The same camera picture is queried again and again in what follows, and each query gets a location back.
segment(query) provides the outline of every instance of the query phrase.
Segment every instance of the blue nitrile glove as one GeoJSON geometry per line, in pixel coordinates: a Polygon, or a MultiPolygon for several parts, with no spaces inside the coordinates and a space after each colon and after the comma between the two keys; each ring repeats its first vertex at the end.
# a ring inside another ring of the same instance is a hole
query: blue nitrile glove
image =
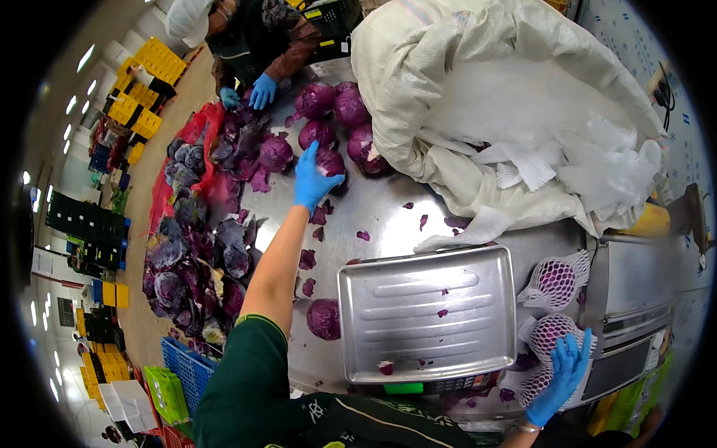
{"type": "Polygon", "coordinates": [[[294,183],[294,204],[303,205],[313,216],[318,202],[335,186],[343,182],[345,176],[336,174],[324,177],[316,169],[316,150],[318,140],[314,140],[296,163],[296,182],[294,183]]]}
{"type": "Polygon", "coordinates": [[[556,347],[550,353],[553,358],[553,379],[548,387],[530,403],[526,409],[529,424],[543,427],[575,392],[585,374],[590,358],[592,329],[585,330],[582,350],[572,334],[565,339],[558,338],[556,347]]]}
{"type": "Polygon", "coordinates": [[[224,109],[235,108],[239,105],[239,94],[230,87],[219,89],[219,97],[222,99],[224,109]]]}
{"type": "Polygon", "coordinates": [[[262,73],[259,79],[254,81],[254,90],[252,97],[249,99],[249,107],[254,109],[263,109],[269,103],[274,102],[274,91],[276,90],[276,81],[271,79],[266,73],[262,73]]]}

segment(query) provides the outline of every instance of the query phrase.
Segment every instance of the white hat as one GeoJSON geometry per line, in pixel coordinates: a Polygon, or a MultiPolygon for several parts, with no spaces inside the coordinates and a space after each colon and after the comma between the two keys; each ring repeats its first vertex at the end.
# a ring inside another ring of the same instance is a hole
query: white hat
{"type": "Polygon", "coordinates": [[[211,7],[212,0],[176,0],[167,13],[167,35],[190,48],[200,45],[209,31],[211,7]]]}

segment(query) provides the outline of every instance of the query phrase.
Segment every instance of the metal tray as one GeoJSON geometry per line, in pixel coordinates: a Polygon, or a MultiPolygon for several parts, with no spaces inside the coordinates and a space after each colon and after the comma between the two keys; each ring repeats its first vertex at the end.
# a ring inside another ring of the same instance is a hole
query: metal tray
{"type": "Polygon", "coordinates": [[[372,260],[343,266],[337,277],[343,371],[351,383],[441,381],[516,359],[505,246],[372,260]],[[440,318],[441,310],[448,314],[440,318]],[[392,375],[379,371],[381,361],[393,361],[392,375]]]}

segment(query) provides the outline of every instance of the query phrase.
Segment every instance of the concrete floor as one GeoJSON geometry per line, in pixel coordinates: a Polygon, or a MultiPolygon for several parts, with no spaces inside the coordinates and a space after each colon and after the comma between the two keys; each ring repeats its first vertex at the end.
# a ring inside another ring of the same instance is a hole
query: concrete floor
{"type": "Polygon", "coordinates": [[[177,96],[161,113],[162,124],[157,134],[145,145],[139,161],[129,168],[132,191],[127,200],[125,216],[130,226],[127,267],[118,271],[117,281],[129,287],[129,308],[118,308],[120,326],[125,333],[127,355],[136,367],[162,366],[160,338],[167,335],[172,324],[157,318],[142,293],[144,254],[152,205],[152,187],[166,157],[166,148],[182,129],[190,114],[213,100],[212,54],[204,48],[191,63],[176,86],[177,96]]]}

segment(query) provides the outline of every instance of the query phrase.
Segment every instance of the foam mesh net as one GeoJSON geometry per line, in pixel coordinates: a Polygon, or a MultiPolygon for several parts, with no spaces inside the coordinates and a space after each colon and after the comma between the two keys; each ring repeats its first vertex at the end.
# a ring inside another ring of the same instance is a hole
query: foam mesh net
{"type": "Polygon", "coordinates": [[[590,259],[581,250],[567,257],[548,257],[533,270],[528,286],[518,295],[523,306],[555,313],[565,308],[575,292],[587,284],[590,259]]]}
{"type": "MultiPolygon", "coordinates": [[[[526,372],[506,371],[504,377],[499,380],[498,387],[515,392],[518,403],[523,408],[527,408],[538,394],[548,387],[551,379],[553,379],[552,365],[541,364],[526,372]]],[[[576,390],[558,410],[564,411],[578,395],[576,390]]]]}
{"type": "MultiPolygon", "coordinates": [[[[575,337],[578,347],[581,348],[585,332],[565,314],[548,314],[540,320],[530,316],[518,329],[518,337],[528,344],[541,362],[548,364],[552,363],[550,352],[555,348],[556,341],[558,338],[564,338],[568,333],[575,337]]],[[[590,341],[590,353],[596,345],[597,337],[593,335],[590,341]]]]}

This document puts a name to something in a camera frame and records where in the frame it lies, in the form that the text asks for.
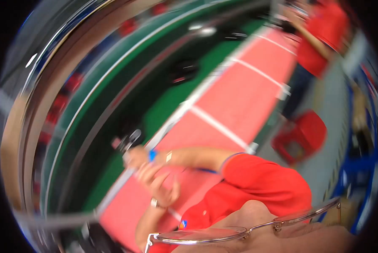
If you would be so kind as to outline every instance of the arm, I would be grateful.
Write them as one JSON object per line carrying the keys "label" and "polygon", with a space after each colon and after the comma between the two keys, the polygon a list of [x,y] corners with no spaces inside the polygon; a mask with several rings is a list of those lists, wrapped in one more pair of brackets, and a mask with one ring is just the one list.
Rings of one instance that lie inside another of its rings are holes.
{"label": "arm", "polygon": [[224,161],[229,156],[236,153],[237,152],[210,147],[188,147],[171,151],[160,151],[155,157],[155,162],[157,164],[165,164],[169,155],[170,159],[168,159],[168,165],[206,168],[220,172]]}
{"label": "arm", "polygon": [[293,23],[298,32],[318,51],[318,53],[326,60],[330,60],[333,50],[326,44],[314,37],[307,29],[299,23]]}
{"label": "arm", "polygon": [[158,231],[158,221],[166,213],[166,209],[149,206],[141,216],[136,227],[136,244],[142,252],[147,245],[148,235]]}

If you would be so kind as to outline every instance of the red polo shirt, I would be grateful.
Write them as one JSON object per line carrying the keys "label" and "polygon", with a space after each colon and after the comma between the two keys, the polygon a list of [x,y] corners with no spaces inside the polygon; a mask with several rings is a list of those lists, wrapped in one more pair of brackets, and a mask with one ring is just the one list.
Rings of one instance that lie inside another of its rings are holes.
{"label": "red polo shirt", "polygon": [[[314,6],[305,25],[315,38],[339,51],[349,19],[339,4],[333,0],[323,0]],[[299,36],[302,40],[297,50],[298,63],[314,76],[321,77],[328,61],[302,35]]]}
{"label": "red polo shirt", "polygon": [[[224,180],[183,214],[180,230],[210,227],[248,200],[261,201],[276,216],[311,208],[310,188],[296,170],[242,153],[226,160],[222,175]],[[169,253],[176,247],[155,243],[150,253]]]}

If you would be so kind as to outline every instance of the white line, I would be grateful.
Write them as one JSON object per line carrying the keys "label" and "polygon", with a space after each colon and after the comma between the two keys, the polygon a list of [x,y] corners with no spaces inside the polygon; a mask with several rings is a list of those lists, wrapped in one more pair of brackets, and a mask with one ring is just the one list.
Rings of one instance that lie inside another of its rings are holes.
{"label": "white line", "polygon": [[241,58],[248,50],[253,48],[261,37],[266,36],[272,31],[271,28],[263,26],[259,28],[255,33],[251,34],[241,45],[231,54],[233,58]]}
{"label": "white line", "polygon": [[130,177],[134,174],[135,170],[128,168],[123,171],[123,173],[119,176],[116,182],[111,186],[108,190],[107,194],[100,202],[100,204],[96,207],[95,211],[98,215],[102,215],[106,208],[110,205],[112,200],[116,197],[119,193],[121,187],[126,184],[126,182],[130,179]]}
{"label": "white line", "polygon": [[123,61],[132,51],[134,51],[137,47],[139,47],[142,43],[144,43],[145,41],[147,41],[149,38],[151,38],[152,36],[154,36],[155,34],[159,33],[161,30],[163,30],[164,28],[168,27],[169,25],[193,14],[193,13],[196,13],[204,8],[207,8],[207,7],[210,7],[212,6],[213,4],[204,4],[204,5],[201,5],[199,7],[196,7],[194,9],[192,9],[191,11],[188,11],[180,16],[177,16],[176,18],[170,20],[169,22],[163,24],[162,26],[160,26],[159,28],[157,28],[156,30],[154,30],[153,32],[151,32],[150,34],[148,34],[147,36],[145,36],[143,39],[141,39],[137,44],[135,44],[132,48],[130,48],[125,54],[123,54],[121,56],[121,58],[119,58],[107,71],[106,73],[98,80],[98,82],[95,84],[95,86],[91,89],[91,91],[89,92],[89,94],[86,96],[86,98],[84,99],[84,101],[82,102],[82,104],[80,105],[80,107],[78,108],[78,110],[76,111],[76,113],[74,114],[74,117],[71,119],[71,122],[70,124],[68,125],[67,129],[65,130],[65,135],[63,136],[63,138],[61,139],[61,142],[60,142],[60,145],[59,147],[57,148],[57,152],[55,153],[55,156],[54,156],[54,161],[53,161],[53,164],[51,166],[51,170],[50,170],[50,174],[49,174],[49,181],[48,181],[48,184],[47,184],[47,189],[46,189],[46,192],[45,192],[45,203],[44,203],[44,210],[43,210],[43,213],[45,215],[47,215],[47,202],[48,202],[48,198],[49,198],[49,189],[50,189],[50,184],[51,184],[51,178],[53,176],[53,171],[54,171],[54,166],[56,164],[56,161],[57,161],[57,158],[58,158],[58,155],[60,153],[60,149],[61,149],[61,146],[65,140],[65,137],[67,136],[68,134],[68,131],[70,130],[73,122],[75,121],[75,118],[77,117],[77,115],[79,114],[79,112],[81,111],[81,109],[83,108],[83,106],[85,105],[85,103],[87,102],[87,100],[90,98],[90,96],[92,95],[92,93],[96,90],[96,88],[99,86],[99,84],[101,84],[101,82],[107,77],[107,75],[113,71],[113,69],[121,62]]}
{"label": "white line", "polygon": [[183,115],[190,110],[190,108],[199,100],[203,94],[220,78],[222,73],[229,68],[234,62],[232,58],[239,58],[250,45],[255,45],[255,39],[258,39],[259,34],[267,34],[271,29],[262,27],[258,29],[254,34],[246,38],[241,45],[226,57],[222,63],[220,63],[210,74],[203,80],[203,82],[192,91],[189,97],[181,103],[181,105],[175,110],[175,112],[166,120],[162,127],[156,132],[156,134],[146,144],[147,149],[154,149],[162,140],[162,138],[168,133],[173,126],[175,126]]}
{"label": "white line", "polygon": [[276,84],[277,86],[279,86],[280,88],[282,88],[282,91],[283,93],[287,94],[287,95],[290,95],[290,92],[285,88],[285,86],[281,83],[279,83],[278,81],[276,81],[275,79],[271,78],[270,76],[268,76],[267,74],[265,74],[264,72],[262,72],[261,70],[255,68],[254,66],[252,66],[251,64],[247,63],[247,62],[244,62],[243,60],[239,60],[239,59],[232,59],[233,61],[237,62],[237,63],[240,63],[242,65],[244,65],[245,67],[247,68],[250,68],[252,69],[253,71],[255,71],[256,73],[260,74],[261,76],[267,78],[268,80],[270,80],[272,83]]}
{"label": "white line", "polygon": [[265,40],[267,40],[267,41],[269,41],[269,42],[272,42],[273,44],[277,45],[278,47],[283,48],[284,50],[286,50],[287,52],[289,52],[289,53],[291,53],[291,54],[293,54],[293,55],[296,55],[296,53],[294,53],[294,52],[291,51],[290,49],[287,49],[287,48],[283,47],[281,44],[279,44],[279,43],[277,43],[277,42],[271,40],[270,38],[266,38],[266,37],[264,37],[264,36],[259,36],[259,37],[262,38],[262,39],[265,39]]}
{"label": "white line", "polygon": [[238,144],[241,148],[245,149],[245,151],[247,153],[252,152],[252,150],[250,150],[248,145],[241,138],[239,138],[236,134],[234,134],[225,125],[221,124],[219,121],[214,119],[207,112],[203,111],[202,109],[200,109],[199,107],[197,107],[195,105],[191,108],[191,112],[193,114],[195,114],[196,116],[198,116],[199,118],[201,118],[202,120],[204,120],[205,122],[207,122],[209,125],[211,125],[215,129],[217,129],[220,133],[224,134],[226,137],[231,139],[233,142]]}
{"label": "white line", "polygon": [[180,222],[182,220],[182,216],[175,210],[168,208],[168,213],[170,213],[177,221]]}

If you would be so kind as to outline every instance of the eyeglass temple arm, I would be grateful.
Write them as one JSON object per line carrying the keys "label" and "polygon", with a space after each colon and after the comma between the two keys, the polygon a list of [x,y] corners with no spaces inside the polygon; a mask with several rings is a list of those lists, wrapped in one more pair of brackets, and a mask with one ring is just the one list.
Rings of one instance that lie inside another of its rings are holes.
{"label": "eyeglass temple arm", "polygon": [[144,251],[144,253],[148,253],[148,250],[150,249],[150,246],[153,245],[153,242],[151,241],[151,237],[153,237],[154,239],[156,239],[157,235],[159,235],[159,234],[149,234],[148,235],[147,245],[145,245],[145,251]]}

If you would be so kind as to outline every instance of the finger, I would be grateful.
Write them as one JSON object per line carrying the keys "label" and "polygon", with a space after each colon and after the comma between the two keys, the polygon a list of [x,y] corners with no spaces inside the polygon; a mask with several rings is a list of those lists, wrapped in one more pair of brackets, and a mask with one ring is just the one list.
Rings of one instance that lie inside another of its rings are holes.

-----

Copy from the entries above each line in which the string "parts" can be found.

Segment every instance of the blue nitrile glove as one GeoJSON geometry per line, in pixel coordinates: a Polygon, or a MultiPolygon for several parts, with no spaces inside the coordinates and a space after each colon and after the comma between the two keys; each ring repeats its first vertex at the end.
Segment every instance of the white hat as one GeoJSON geometry per line, in pixel coordinates: a Polygon, or a MultiPolygon for several parts, with no spaces inside the coordinates and a space after each colon and after the comma between the two keys; each ring repeats its first vertex at the end.
Segment every instance of the metal tray as one GeoJSON geometry per line, in pixel coordinates: a Polygon, or a MultiPolygon for several parts, with no spaces inside the coordinates and a space after each colon and after the comma between the two keys; each ring repeats its first vertex at the end.
Segment every instance of the concrete floor as one GeoJSON geometry per line, in pixel coordinates: a Polygon, or a MultiPolygon for several parts, with no spaces inside the coordinates and a space after each colon and after the comma between the two keys; each ring repeats its first vertex at the end.
Segment every instance of the foam mesh net as one GeoJSON geometry per line, in pixel coordinates: a Polygon, or a MultiPolygon for several parts, with no spaces inside the coordinates and a space after each colon and after the comma between the two keys; each ring repeats its first vertex at the end.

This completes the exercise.